In Keating v. Smith, 154 Cal. 186 [ 97 P. 300, 302], this court said in discussing this subject: "The will attempted to create a trust, which, considered by itself, was no doubt invalid under the rule declared in Estate of Fair, 132 Cal. 523 [84 Am. St. Rep. 70, 60 P. 442, 64 P. 1000].... The validity of the trust is, however, no longer open to question.Summary of this case from Manning v. Bank of California
L.A. No. 2056.
August 27, 1908.
APPEAL from a judgment of the Superior Court of Los Angeles County. Curtis D. Wilbur, Judge.
The facts are stated in the opinion of the court.
Shankland Chandler, for Appellants.
The widow acquired no interest under the decree of distribution which upon her death could pass into the probate administration of her estate (Civil Code, sec. 699, 700, 863, Estate of Steele, 124 Cal. 533, 57 P. 564; Fatjo v. Swasey, 111 Cal. 628, 44 P. 225; Estate of Willey, 128 Cal. 9, 60 P. 471; Bank of Ukiah v. Rice, 143 Cal. 265, 101 Am. St. Rep. 118, 76 P. 1020; Estate of Fair, 132 Cal. 524, 84 Am. St. Rep. 70, 60 P. 442, 64 P. 1000; Estate of Sanford, 136 Cal. 100, 68 P. 494; McClain v. Copper, 98 Iowa, 145, 67 N.W. 102; Matter of Baer, 147 N.Y. 348, 41 N.E. 702; Kirkland v. Cox, 94 Ill. 400; Horwitz v. Norris, 49 Pa. St. 213; Minot v. Tappan, 127 Mass. 333.)

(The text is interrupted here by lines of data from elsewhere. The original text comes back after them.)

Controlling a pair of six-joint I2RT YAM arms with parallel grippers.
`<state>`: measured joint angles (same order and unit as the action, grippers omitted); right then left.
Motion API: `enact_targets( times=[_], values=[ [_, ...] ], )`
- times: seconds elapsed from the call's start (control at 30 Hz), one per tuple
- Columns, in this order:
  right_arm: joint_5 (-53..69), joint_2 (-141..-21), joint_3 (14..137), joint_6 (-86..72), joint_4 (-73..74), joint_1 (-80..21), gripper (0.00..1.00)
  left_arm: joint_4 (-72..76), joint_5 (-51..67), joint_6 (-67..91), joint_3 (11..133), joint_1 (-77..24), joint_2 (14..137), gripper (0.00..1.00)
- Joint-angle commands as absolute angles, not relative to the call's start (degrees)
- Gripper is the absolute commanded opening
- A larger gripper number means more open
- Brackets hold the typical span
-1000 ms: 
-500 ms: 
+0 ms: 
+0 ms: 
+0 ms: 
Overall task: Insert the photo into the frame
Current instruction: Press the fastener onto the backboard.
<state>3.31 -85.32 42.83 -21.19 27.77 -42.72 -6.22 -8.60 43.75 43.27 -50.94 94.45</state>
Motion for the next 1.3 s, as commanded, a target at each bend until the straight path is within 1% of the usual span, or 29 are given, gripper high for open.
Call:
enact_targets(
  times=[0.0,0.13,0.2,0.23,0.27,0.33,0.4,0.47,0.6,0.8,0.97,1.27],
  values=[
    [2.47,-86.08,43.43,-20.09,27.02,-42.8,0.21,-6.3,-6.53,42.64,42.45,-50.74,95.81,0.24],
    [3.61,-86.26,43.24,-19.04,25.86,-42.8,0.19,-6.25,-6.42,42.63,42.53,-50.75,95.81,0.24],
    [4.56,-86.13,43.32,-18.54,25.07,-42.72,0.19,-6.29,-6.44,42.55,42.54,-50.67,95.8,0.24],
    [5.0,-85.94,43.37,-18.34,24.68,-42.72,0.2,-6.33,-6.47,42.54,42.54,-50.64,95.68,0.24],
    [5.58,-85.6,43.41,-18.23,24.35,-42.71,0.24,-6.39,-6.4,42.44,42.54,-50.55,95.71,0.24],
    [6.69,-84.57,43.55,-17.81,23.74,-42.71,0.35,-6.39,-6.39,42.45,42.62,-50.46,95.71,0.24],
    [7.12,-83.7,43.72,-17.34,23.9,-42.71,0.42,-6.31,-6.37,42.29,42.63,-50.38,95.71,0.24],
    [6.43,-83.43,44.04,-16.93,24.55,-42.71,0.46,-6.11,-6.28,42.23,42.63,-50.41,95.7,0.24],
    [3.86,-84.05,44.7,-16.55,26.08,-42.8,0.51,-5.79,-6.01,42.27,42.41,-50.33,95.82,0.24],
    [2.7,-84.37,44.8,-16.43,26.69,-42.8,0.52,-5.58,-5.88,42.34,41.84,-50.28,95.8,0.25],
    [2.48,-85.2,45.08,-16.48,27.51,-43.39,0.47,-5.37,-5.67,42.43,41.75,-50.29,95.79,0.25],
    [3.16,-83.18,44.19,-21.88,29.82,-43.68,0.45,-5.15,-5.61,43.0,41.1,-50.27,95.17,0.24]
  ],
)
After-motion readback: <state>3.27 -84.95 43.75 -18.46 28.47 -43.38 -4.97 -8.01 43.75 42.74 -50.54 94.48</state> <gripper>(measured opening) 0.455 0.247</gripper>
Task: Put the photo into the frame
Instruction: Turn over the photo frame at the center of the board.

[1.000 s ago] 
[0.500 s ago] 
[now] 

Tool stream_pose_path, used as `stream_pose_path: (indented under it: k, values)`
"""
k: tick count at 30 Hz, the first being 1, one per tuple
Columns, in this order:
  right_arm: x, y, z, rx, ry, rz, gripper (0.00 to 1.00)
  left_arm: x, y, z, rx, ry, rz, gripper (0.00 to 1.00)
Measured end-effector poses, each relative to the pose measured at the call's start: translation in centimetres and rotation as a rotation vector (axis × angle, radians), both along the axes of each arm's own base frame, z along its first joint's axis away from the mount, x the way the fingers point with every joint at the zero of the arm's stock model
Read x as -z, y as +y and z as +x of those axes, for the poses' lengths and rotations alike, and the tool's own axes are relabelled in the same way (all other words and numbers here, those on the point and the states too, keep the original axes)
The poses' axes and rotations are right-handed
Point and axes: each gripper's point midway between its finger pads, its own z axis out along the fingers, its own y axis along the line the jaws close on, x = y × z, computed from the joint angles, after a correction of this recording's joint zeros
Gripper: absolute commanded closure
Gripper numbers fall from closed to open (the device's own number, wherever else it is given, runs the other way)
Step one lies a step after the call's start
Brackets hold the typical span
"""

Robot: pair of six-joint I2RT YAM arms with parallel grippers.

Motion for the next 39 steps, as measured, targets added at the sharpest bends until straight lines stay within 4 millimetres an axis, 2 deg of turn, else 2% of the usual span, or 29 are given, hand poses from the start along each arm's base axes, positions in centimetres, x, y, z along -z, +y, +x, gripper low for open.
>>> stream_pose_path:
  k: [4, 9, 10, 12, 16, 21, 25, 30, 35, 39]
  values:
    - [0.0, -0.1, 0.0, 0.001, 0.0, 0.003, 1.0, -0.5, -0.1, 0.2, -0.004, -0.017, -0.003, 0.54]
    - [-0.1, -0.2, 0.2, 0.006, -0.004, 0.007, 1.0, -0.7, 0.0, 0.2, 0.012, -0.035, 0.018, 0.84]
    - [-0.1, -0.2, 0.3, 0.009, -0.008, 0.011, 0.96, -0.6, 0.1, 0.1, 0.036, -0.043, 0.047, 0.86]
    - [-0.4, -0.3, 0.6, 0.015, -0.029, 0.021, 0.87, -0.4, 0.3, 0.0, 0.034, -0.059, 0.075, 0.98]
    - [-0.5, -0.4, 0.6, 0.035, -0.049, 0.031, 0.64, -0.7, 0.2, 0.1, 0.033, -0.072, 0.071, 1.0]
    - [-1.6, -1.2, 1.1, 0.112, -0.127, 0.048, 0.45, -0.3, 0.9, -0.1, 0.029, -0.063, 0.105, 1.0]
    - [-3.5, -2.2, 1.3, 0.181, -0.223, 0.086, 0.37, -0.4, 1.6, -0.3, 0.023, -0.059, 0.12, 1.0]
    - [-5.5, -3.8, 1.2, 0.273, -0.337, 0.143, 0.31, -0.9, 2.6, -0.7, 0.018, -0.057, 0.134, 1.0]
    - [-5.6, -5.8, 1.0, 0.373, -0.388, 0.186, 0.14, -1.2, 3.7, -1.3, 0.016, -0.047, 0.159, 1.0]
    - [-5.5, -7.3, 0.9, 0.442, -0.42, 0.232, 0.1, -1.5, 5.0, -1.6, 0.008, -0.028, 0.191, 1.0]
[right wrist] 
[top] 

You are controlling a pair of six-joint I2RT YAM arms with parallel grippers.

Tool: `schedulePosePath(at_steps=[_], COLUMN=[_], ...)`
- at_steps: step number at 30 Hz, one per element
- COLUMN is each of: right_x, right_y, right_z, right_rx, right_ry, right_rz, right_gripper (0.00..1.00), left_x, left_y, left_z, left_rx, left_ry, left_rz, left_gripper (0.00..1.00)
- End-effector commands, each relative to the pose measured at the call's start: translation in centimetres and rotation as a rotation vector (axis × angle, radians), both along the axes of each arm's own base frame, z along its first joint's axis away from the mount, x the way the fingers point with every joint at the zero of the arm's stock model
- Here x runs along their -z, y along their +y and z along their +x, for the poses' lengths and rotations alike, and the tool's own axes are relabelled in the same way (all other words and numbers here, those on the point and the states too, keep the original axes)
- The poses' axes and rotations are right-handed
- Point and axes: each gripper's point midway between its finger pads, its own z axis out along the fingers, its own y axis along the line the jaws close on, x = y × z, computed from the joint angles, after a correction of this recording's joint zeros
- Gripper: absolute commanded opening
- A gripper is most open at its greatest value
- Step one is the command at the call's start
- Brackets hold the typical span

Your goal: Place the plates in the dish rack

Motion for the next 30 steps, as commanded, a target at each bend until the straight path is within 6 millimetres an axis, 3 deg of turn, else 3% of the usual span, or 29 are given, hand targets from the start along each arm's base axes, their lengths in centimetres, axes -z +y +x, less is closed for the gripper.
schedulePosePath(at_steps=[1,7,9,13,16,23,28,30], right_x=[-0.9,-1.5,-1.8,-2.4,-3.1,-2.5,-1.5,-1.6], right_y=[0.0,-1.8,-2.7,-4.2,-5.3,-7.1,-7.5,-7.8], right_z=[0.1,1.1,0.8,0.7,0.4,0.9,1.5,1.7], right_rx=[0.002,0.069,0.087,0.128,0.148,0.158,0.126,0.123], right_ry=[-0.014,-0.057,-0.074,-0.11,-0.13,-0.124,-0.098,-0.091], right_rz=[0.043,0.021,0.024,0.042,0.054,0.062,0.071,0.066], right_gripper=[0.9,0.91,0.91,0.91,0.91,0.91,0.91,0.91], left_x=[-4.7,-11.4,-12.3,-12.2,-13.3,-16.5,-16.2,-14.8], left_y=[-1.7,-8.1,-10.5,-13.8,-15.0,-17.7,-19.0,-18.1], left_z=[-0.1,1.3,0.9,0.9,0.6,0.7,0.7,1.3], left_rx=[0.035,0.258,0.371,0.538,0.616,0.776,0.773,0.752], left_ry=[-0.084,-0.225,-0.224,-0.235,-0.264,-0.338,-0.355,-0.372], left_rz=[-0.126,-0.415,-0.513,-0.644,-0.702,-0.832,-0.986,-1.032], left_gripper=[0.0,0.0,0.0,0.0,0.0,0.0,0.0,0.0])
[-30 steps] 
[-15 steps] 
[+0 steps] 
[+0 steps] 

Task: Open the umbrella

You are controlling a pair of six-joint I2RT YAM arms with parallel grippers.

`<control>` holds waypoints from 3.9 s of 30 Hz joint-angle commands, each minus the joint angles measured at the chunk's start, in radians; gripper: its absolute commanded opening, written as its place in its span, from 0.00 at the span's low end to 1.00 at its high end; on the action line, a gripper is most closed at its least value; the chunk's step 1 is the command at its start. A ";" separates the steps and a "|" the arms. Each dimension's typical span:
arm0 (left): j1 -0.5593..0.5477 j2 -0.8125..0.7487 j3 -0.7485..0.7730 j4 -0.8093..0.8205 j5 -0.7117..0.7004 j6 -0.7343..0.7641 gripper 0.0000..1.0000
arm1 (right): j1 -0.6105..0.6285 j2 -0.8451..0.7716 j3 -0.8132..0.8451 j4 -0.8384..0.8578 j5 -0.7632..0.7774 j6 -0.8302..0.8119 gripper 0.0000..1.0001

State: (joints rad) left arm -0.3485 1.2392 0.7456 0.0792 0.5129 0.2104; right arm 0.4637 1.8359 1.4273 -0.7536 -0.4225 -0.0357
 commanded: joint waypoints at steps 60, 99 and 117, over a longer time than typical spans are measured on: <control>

Walter J. Horgan, and Hutton Williams, for Respondent.
The estate of the widow under the decree of distribution was vested, and on her death descended to her heirs. (Estate of Fair, 132 Cal. 539, 84 Am. St. Rep. 70, 60 P. 442, 64 P. 1000; Civil Code, sec. 694, 695, 699; Tindall v. Tindall, 167 Mo. 218, 66 S.W. 1092; Day v. Madden, 9 Colo. App. 464, 48 P. 1053; Croxall v. Shererd, 5 Wall. 287; Dunn v. Schell, 122 Cal. 626, 55 P. 595.)
Andrew J.W. Keating died on August 15, 1901, leaving a will which was duly admitted to probate by the superior court of the county of Los Angeles on the sixteenth day of October, 1901.
By this will, which bore date the eighth day of May, 1896, the testator gave to a son, William Keating, residing at Taltal, Chile, all of his property at that place. All the residue of his estate he devised and bequeathed to his wife, Isabell Keating, and two of his sons, Alfred Vincent Keating and Arthur Harry Keating, in trust for the following uses and purposes, to wit: "to manage, control and care for said properties and accumulations thereof, and to hold the said property intact, so far as possible, until my youngest son Edward Keating, now aged about six years, shall attain the age of twenty-one years, and then to convey all of said property, other than the said property hereinbefore devised to my said son William Keating, being said property in Taltal, Chile, to the following persons, and in the following proportions, to wit: An undivided one third thereof to my said wife Isabell Keating, and an undivided two thirds thereof to my said children Alfred Vincent Keating, Arthur Harry Keating, Julius Augustus Keating, Henry Keating, Walter Keating, Edward Keating, Helena Keating, and Elvira Keating, share and share alike. And, in case of the death of any of my said children before my said son Edward Keating attains the age of twenty-one years, then to convey the undivided two thirds of said property to my surviving children, other than the said William Keating. In case my said son Edward Keating dies before reaching his majority, then to convey all the rest and residue of said property (other than the said property in Chile, hereinbefore devised to my said son William Keating), whenever the youngest of my remaining children reaches the age of majority, in the following proportions, to wit: an undivided one third thereof to my said wife Isabell Keating, and the remaining undivided two thirds thereof to my said children, then surviving, other than the said William Keating, share and share alike." The wife and sons named as trustees are by the will appointed executors, and are given, as executors and trustees, full power to sell and convey all portions of the testator's estate and to invest the proceeds, all investments to be held in trust in like manner as the property devised to the trustees.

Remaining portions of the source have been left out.